Thank you for your donation!


Cloudsmith graciously provides open-source package management and distribution for our project.


HifiBerry DAC2 HD support
#11
Hi Mike,

truely, I don't know. At first, I applied the commands given by Mystic; all went ok, but I just checked the list to the HiFiBerry entries, so I don't know if the entry was already there at the end.

So I applied yours, reboot again, and then I got the idea to check the bottom of the list, and there it was...

Sorry for the mess and not be able to answer you.
Reply
#12
Hey there,

Thanks all for your dedication on making the DAC2 HD working with MoOde.

I received today my new board, replacing the DAC+ Pro that I'm using since January 2018 with MoOde.
So I'm very happy that my new board work like a charm, with Marrahm's hot fix.

As I am very very happy with MoOde, I made my second donation.
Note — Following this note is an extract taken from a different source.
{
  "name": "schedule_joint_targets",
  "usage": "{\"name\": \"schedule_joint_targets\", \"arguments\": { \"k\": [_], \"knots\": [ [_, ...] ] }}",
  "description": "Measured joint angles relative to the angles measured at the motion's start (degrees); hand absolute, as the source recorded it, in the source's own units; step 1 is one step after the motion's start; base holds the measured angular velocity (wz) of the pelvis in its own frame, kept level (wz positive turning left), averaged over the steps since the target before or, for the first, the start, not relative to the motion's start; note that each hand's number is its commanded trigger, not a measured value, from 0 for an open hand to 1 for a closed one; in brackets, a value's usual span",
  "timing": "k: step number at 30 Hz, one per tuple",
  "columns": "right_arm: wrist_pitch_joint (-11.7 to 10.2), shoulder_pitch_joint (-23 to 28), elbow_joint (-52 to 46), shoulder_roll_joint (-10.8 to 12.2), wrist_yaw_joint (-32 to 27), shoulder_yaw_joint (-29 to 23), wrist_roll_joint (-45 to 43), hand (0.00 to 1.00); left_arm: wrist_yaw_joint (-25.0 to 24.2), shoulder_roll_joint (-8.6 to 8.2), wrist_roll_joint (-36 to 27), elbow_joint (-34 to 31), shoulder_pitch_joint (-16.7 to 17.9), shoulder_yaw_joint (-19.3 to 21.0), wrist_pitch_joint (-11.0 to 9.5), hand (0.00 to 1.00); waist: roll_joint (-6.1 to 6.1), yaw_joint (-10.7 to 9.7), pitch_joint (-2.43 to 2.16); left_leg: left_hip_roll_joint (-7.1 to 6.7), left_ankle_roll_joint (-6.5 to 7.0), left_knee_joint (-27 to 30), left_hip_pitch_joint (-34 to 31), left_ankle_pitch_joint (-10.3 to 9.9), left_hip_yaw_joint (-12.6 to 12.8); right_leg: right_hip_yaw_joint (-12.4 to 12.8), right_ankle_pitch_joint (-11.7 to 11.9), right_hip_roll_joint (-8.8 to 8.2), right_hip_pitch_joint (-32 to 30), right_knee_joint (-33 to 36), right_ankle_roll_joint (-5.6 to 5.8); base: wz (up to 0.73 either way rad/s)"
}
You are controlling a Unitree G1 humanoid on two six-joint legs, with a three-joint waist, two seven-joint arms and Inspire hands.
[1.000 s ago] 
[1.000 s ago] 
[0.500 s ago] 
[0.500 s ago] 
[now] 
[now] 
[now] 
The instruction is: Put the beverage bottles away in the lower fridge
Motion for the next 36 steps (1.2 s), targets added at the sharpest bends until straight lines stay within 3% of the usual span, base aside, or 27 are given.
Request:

Hopefully MoOde will continue for many years Smile
Thank you Tim for what you're doing for us, this player is very important in my life <3

Now I got a few questions about the driver. Is it as optimal as it was with the I2S audio device configured ?
I changed the MDP option 'Volume mixer' to Disabled.
Is it the best setting for sound quality with this DAC and driver ?

Best regards
agaufres
Reply
#13
Agaufres,
Glad it works for you.

I’d love to know answer to whether the I2S setting matters in this situation. Since everything seems to play correctly and well, I’m betting that it’s just a menu Item misfit in Moode and that all drivers are properly engaged on the back end. Hopefully the devs can weigh in if/when they get a board to play with.

As for volume, yes, no software volume will have better sound. In theory. But on my setup, playing in kitchen through a Klipsch tabletop speaker , I can’t hear the difference so I use the software vol for convenience.

Best
Mike
Reply
#14
(01-21-2021, 09:43 PM)Marrahm Wrote: 4: Write out the file and reboot.

I am trying your method. I can edit the config.txt file but I am stuck at:  4. Write out the file and reboot.

The command to write out = ^O , but where do I put it?

Sorry for this beginners question.
Reply
#15
No problem. It should write back exactly where it was when you opened it. You should not need to move it or do anything but write it out. If you want, you can always go to that folder and check its contents to make sure its there.
Reply
#16
(03-04-2021, 02:05 PM)Marrahm Wrote: No problem.  It should write back exactly where it was when you opened it. You should not need to move it or do anything but write it out.  If you want, you can always go to that folder and check its contents to make sure its there.

Thanks for your quick reply. I checked it and it did not save what I edited.
Reply
#17
Make sure you use the “sudo” command when you type it in. I just double checked and it worked fine. When you do ctl-o, it will show the full name of the file its saving (boot/config...). All you need to do is hit return and it will confirm that it wrote X lines. Let me know if that doesn’t work.
Reply
#18
Hello,

As I have a problem with Airplay crashing my Mac (http://moodeaudio.org/forum/showthread.p...7#pid31167)
I'm trying to get it work on my old Moode 5.3.1
So I can find if the problem is related to Moode or if it's my Mac.

Problem, the device is not detected
aplay -l
aplay: device_list:270: no soundcards found...

sudo vcdbg log msg
002369.408: Failed to load overlay 'hifiberry-dacplushd'

uname -r
4.19.49-v7+

Is that correct that the drivers are supposed to be included with that kernel ?

Best regards
Reply
#19
FYI: That kernel was released more than a year before the DAC2 HD.
Reply
#20
Yes, I thought that too. From a technical point, it makes no sense that a device is supported before it is created.

But the documentation says the driver is supported from Linux 4.x or high.
https://www.hifiberry.com/docs/software/...ux-3-18-x/

So I thought the driver was a generic one, already available on some old distributions.

I don't understand this kernel and driver thing.